Okay. You say, "All right, I get it. I get it. He's speaking for the Jesus, the shepherd of all nations. He wants to break down this wall of separation between Jews and Gentiles. He wants the message to go out to the whole world. But how's it happen? How is Jesus the shepherd, not only of Israel, but of all the nations"? Can I go back to this line, which is the key, "In Christ Jesus, you who once were far off, have become near by the blood of Christ". Somehow in the cross of Jesus, the great work of shepherding has happened. Somehow in the blood of Christ, these great divisions among the Jews and between Jews and Gentiles have been overcome. Now what could that mean? What could that mean? How's that work?
Look, Jesus crucified, the author of life came and you killed him. St. Peter says that one of his early kerygmatic sermons. What do we see in the blood of Jesus but our own sin? It's our sin brought him to the cross. I've said that to you many times. And in the passion narratives, it's as though all the forms of human sin are just on display, stupidity, cruel, de hatred, violence, injustice, Right? All of it. All of it. All of it. Sins shared by Jews and Gentiles. Sins shared by all of us. All of us are united in seeing in the blood of Christ our own sin. But what else?
When the soldier pierces the side of a dead Christ and out comes water and blood, what is that blood? Yes, we see our sin in it, but it's also the lifeblood of God offered in forgiveness of the sins of the world. On that very cross, that bloody cross, Jesus says, "Father, forgive them. They know not what they do". The risen Christ returning from the dead says to those who killed him, "Shalom, peace". Do you see everybody? We're united in seeing our sin on that cross and we're united, all of us, in seeing our forgiveness coming from that cross.
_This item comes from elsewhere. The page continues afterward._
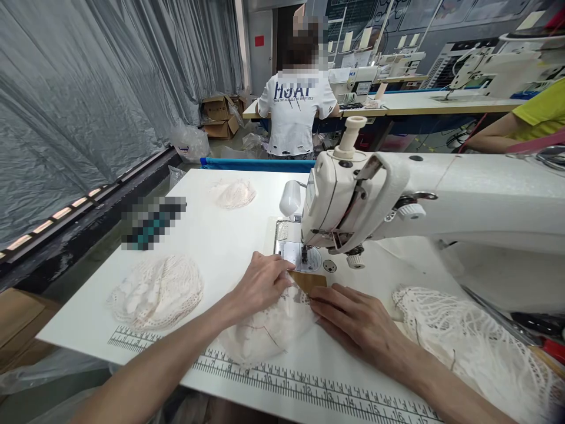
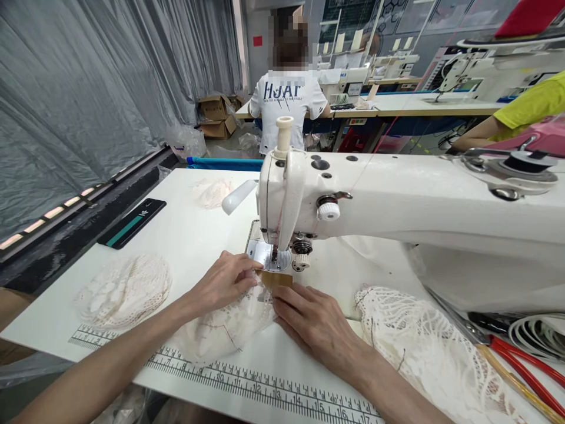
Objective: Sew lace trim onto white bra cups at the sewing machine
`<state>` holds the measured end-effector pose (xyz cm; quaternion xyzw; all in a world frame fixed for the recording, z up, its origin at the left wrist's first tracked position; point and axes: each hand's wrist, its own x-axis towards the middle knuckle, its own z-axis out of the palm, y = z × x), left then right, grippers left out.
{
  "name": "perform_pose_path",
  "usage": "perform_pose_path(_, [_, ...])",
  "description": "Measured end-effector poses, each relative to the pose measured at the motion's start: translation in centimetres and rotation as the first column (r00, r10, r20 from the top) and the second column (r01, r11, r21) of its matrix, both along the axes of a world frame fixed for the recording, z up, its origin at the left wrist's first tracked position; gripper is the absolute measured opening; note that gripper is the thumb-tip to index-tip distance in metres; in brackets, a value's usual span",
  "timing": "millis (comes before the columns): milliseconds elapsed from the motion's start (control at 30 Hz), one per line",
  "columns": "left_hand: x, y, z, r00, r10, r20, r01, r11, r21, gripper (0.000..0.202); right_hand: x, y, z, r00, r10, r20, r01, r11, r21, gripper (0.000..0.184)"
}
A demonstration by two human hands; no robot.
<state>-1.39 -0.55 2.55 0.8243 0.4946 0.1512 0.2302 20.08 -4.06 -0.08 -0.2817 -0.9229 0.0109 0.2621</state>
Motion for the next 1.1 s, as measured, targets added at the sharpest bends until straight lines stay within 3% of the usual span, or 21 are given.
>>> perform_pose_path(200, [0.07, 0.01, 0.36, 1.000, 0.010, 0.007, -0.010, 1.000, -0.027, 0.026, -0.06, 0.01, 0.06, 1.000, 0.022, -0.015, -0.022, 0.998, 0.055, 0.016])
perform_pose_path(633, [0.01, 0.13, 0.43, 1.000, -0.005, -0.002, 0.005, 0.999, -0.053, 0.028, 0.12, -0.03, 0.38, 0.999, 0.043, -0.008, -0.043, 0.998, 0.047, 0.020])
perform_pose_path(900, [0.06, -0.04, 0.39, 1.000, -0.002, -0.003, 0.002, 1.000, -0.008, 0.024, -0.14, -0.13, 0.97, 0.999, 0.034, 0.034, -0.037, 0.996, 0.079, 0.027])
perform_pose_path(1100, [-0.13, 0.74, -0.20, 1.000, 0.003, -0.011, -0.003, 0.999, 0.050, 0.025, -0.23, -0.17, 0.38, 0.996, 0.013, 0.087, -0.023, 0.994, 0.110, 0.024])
See, everything else that divides us, whether it's ethnicity, nationality, language, all these things, they're trivial and unimportant compared to what unites us here, that we're all sinners. There's no escaping it. There's no hiding from the blood of Christ. We're all covered in it. We're all sinners and we've all been offered forgiveness through that same blood.
So again, in Christ Jesus, you who once were far off, whether you're Jews or Gentiles, have become near by the blood of Christ. It's this enmity which has been destroyed how? "Through the cross," Paul says. Do you see it now? Do you see it? That's what galvanized him. That's what fired his imagination. That was filled with all the Old Testament prophecies. But once he saw the risen Jesus, he got this. The shepherd long awaited by Jeremiah, long awaited by Ezekiel. Having appeared among us in Jesus, now does his work most thoroughly through the blood of his cross. The shepherd has come. Let's follow him and God bless you.